EXERCISE OBJECTIVE
Note how many lines in the entries below contain the string "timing", and answer with that number and no other text.

(RECORDED DATA begins)

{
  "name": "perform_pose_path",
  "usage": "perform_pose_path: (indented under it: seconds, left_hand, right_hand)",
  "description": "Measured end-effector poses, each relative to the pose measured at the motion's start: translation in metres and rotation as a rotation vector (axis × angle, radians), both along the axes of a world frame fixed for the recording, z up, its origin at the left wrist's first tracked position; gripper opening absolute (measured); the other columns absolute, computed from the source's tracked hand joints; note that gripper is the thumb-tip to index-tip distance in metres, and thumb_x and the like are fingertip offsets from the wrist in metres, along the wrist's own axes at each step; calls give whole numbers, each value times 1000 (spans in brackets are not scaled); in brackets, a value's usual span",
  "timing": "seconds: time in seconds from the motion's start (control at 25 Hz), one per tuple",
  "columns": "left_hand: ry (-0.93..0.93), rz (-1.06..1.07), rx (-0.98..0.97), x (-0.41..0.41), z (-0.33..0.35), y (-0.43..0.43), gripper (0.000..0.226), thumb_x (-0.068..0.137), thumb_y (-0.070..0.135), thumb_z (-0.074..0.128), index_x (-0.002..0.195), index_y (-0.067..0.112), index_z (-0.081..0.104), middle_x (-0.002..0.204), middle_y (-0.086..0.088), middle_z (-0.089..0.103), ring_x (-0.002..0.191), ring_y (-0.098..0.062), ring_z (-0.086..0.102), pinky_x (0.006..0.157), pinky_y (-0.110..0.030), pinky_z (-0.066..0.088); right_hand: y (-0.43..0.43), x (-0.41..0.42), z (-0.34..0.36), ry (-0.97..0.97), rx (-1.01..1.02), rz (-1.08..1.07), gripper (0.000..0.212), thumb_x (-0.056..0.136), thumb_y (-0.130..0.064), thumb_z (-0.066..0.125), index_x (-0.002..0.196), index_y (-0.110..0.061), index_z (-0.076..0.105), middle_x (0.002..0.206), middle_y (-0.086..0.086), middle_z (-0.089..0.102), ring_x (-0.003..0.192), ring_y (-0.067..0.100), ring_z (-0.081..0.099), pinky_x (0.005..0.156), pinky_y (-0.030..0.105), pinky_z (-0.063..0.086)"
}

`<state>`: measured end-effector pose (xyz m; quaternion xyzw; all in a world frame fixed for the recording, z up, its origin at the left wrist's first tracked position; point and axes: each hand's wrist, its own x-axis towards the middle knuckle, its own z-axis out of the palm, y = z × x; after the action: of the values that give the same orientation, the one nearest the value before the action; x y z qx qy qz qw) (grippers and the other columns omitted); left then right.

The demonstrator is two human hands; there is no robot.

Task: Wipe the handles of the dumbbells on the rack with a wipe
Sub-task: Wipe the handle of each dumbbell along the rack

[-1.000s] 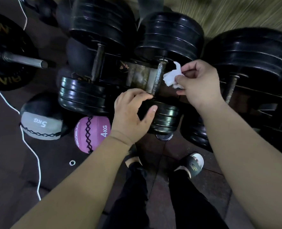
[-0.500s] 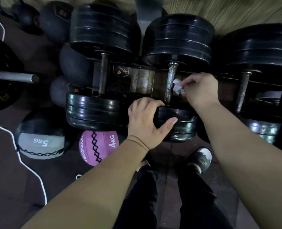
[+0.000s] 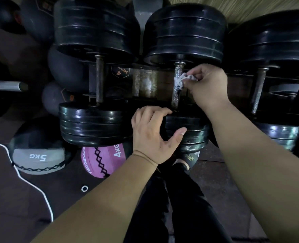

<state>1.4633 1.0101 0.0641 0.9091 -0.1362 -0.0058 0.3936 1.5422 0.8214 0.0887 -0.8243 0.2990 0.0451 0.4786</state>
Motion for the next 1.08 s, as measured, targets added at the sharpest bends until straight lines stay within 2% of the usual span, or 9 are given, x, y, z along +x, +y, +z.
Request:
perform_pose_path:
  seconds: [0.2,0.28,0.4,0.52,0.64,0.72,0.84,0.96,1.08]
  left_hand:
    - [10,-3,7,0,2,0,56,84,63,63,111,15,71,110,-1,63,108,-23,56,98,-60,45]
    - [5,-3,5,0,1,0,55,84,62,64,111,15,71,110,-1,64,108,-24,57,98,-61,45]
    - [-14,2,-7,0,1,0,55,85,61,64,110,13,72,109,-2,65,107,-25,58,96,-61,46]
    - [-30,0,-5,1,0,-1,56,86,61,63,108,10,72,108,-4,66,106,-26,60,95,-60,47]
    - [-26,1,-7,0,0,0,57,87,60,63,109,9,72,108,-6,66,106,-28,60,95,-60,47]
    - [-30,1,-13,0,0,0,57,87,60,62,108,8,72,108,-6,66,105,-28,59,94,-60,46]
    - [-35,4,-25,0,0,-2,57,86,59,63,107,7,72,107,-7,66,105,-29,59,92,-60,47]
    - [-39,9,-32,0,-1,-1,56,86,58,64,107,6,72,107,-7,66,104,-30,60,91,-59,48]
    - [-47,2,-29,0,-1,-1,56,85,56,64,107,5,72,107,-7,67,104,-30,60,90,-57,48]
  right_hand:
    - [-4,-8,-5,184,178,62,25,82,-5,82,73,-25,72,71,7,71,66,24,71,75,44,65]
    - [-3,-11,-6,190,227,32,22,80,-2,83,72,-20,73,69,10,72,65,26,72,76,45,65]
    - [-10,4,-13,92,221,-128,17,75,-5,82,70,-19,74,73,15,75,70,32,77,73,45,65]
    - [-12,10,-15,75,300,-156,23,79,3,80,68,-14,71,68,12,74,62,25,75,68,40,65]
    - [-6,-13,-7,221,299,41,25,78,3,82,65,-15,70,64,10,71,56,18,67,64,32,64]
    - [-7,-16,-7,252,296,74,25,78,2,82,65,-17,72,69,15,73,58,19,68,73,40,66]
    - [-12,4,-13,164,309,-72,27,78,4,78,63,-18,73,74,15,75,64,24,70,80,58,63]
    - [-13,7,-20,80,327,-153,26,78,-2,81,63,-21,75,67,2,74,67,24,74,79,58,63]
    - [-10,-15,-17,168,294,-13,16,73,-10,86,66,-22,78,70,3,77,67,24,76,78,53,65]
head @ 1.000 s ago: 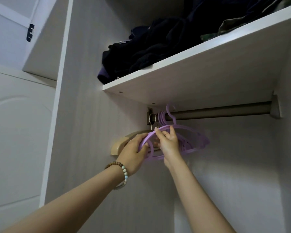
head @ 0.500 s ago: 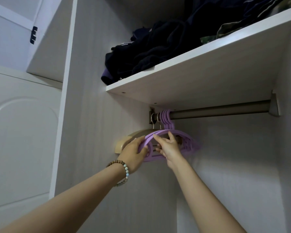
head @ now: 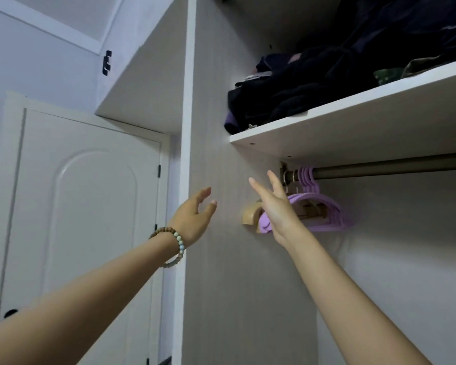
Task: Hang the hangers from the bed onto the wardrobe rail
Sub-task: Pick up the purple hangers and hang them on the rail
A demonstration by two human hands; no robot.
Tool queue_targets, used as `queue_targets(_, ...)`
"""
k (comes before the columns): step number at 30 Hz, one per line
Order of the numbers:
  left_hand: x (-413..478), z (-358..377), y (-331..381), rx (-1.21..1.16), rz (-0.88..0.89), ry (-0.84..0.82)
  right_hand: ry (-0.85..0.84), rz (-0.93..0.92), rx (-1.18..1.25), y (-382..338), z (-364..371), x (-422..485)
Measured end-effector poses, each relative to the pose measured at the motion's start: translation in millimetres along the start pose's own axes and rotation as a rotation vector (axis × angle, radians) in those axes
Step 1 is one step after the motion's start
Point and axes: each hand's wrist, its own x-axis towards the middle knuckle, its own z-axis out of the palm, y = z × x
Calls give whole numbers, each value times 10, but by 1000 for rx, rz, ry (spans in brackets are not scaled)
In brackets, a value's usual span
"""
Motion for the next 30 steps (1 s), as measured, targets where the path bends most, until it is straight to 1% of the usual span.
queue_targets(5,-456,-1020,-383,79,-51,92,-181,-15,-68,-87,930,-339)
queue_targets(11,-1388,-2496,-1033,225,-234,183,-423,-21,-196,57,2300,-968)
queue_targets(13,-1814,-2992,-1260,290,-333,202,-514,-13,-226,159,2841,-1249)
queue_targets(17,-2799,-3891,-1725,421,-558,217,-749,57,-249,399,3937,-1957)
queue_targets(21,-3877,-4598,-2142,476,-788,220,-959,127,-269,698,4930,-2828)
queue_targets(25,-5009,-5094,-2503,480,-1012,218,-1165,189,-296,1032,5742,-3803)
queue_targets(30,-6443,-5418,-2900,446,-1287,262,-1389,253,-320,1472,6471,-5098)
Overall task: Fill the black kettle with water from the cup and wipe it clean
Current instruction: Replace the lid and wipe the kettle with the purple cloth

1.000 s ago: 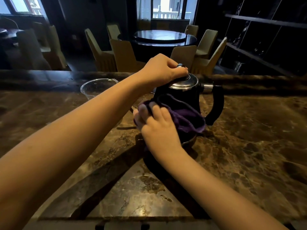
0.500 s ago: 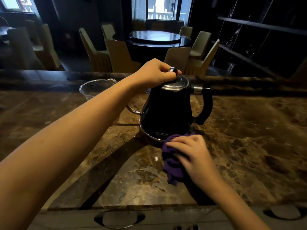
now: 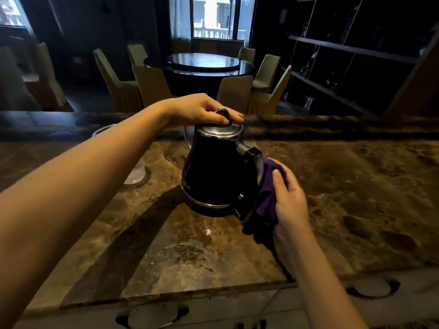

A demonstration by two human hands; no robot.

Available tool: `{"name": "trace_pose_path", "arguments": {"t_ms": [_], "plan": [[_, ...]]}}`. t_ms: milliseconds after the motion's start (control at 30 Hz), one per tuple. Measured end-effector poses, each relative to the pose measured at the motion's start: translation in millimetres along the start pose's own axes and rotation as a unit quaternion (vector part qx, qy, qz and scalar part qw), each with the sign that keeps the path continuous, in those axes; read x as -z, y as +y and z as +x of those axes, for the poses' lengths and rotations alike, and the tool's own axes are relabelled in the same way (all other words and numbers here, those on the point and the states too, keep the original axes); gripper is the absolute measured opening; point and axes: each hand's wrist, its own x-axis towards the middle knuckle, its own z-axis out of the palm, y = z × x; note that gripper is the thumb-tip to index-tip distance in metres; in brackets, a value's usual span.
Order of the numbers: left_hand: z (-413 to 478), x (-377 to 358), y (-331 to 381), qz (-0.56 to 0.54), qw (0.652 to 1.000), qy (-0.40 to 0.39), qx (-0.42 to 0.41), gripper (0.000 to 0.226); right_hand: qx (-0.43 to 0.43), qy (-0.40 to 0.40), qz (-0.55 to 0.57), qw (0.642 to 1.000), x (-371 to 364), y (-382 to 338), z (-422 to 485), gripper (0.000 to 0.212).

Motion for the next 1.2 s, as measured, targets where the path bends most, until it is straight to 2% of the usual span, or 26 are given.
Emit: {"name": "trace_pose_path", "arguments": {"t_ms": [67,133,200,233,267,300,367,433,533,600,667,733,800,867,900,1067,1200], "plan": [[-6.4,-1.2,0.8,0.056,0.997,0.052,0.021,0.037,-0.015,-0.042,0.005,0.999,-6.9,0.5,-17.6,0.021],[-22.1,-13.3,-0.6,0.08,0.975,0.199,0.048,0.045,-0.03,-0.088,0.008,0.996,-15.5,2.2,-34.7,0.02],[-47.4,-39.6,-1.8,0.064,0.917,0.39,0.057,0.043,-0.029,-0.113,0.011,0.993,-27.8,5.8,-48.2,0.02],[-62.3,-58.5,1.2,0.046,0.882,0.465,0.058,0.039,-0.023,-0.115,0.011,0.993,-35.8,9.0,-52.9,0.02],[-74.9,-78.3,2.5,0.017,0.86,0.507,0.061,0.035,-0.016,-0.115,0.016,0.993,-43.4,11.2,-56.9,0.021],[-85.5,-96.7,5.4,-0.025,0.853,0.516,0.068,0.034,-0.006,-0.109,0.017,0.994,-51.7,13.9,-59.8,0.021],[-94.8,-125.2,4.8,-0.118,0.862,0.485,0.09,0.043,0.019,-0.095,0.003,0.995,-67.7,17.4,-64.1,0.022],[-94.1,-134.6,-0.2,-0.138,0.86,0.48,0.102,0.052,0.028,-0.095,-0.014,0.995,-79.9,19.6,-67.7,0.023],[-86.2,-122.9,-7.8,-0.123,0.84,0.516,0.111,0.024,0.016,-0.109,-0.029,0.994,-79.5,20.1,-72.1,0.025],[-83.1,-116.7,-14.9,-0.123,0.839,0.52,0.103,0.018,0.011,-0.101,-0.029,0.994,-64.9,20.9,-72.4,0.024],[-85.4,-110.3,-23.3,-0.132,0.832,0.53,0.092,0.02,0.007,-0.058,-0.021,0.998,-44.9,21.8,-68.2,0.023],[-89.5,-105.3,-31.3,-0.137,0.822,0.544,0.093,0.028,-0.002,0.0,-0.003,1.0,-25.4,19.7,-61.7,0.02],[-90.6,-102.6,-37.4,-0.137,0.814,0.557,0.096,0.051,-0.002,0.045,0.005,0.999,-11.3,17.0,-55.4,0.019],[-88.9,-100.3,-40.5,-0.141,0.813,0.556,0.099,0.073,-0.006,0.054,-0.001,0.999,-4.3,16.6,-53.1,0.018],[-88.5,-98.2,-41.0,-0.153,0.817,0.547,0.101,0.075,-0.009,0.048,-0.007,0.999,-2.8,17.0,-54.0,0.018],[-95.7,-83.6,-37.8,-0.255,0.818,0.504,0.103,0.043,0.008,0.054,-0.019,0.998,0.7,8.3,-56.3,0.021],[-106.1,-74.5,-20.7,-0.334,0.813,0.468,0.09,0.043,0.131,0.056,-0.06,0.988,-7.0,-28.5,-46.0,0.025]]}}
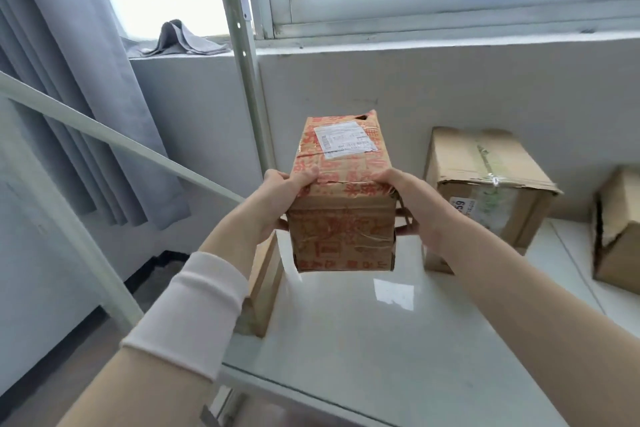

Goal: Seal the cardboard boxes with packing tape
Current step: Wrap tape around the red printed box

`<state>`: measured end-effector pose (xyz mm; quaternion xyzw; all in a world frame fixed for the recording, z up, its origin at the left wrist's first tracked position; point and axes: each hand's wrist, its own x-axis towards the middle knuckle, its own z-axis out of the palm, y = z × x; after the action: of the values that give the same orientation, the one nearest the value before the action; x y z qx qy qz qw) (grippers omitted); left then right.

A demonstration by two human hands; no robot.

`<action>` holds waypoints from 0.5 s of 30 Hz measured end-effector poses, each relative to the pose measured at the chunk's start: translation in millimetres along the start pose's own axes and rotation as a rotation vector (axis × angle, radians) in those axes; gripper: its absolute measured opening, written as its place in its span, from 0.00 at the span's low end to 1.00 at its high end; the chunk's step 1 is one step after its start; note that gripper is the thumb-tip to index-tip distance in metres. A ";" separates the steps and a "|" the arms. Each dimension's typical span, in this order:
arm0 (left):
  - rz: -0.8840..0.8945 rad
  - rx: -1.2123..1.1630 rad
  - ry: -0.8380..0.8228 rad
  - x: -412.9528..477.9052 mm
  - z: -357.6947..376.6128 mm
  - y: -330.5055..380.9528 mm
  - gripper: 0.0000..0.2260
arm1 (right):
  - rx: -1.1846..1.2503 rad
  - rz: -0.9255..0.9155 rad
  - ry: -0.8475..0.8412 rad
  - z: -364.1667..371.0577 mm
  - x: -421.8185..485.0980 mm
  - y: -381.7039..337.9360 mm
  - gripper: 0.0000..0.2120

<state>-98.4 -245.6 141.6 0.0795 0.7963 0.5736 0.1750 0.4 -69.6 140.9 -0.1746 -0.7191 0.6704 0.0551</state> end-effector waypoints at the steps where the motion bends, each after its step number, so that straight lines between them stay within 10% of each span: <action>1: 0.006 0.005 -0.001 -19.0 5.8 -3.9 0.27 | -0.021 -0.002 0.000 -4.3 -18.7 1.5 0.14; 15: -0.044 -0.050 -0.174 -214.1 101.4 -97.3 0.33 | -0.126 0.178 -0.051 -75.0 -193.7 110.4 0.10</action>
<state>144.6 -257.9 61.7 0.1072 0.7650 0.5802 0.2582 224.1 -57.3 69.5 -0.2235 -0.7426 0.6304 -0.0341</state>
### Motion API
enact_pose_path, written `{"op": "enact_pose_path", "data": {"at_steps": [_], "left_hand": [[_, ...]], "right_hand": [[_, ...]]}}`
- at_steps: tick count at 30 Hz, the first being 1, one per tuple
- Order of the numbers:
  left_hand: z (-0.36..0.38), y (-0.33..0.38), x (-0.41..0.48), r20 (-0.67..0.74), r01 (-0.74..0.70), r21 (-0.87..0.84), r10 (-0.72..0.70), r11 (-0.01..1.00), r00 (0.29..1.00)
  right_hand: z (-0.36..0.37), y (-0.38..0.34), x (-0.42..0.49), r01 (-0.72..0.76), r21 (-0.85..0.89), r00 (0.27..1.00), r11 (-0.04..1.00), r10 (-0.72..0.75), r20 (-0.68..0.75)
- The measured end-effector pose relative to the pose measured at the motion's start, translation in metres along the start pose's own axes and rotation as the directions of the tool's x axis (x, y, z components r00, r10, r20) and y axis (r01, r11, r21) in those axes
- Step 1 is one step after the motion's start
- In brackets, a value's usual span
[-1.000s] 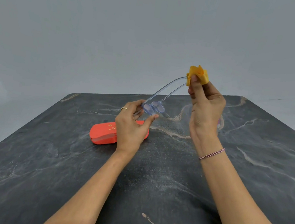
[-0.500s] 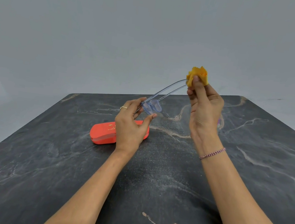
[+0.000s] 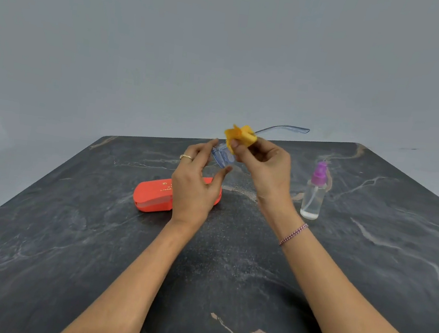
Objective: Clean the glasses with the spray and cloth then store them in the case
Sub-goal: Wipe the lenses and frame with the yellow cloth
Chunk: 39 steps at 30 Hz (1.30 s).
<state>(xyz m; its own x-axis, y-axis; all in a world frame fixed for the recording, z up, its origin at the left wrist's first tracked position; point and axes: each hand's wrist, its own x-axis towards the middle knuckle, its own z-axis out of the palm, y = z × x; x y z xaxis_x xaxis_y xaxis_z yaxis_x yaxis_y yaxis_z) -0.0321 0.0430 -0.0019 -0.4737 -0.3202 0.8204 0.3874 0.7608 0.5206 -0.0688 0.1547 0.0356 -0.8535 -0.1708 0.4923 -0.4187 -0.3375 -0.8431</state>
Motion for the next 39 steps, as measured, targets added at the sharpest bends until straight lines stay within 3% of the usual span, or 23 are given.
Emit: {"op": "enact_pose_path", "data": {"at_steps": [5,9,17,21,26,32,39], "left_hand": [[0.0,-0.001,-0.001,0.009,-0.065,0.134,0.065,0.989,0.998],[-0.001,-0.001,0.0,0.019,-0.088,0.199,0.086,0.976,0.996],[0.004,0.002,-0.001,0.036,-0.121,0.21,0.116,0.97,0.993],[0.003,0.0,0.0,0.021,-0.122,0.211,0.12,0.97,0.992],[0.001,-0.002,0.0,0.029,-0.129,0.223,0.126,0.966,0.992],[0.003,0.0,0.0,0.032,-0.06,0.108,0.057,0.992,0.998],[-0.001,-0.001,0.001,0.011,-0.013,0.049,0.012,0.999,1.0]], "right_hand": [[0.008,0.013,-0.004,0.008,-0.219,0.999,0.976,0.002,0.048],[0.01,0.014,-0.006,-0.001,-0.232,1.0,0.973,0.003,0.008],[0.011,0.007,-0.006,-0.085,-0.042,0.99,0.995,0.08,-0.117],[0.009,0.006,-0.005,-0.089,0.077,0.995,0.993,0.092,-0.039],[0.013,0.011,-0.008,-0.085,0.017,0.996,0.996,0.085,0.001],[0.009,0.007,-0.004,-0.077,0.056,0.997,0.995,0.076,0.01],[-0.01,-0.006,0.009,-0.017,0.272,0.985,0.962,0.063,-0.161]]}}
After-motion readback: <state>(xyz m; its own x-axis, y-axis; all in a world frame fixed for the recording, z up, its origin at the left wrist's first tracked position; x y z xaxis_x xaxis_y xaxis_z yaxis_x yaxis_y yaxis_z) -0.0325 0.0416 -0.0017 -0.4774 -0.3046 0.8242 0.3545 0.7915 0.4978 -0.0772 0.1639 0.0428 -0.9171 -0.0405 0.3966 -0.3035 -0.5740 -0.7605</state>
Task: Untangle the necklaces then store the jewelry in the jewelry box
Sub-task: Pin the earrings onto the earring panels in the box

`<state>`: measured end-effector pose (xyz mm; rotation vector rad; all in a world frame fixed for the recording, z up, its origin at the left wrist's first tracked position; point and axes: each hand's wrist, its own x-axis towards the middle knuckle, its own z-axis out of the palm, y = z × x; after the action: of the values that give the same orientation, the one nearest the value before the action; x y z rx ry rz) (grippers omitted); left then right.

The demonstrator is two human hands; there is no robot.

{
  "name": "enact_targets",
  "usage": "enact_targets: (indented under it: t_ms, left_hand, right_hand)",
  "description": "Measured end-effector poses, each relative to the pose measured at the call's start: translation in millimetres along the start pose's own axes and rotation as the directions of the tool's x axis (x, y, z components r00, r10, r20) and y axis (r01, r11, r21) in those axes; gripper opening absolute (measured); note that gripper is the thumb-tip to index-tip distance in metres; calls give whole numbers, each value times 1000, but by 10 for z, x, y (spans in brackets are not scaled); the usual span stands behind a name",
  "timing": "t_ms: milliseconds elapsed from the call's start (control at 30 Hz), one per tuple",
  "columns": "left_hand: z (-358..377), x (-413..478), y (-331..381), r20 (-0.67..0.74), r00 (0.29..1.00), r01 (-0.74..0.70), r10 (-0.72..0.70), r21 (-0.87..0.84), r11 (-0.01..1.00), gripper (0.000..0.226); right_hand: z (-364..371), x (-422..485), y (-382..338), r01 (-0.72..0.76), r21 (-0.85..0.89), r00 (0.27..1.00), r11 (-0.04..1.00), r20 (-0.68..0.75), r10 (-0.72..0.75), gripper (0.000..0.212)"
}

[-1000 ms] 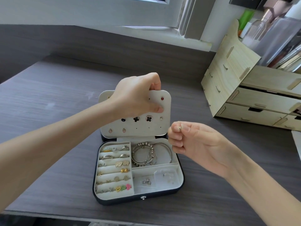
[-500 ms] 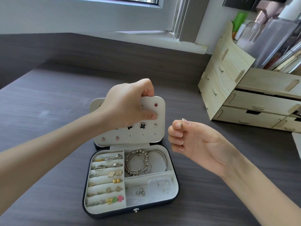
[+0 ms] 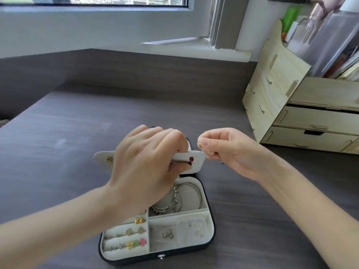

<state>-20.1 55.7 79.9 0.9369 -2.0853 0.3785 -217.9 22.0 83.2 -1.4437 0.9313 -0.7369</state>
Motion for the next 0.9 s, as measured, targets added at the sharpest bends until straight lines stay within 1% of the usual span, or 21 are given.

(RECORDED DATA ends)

REPLY TO THE EXERCISE
2